El S&P 500 alcanzó casi 7,220 puntos antes de cerrar ligeramente por debajo, sumando más de $8 billones en capitalización de mercado desde los mínimos locales a finales de marzo. Este crecimiento es notable si se considera que hace un año el índice estaba en 5,600 puntos, lo que refleja un aumento significativo en la confianza del mercado. La inflación, medida por el índice de gastos de consumo personal (PCE), alcanzó un 3.5% en marzo, el nivel más alto desde agosto de 2023, lo que podría haber generado inquietud en otros contextos, pero no parece haber afectado el apetito por el riesgo en esta ocasión.

Los analistas han señalado que, a pesar de las ganancias de Bitcoin, el activo no ha logrado recuperar líneas de soporte clave, lo que podría indicar una falta de impulso para un rally sostenido. Desde octubre, Bitcoin solo ha cerrado por encima de la media móvil exponencial de 21 semanas en una ocasión, lo que sugiere que el activo podría estar enfrentando una resistencia significativa. Algunos traders advierten que un retroceso hacia la zona de $60,000 es técnicamente necesario para confirmar un breakout completo, lo que añade un nivel de incertidumbre para los inversores en criptomonedas.

Para los inversores argentinos, el rendimiento de Bitcoin y el S&P 500 puede tener implicaciones directas. La correlación entre el mercado de criptomonedas y los índices bursátiles de EE.UU. puede ofrecer oportunidades de arbitraje, especialmente si se considera la volatilidad del peso argentino y la búsqueda de activos refugio.
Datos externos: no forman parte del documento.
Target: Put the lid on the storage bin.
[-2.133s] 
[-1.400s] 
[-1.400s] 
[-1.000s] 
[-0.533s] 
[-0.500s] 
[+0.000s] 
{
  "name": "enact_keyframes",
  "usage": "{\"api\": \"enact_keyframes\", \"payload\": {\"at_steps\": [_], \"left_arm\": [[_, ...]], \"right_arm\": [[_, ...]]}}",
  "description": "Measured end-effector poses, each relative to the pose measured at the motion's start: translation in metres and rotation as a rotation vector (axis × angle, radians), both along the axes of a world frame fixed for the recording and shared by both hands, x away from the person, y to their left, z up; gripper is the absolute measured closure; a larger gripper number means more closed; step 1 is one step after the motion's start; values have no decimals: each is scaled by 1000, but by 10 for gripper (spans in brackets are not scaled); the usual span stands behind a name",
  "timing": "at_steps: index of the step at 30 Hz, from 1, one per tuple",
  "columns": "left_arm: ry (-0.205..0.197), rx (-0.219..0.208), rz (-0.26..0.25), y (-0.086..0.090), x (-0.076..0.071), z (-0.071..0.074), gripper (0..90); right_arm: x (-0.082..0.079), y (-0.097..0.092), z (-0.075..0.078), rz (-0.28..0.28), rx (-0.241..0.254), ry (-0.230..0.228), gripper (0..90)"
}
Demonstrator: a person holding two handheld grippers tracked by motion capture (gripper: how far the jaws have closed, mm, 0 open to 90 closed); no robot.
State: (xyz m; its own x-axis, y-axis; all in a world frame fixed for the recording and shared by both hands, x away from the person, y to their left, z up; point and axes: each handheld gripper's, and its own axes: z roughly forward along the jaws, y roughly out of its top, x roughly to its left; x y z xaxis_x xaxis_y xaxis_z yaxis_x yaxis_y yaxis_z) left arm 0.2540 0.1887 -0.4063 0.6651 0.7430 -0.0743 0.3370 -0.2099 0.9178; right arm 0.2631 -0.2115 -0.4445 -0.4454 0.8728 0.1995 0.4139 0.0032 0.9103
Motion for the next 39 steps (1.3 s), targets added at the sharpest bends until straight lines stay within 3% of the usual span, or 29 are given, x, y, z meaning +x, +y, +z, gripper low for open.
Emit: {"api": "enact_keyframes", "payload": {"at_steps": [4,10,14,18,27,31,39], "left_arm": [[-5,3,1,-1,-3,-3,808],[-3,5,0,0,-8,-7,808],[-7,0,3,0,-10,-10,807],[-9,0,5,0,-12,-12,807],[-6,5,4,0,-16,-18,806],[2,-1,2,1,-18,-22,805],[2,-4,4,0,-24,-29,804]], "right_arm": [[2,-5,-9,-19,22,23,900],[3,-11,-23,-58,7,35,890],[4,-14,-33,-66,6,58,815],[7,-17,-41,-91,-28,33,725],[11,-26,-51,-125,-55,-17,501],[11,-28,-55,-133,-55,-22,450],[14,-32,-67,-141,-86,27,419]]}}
Además, el aumento de la inflación en EE.UU. podría influir en las decisiones del Banco Central Argentino respecto a las tasas de interés, lo que a su vez afectaría el valor del peso y la percepción de riesgo de los activos locales.

De cara al futuro, los inversores deben estar atentos a los próximos informes de ganancias de empresas tecnológicas y a las decisiones de política monetaria de la Reserva Federal. La próxima reunión de la Fed está programada para mediados de mayo, donde se espera que se discutan las tasas de interés en un contexto de inflación creciente. También será crucial observar cómo Bitcoin se comporta en relación con las líneas de soporte y resistencia en las próximas semanas, ya que esto podría definir su tendencia a corto plazo.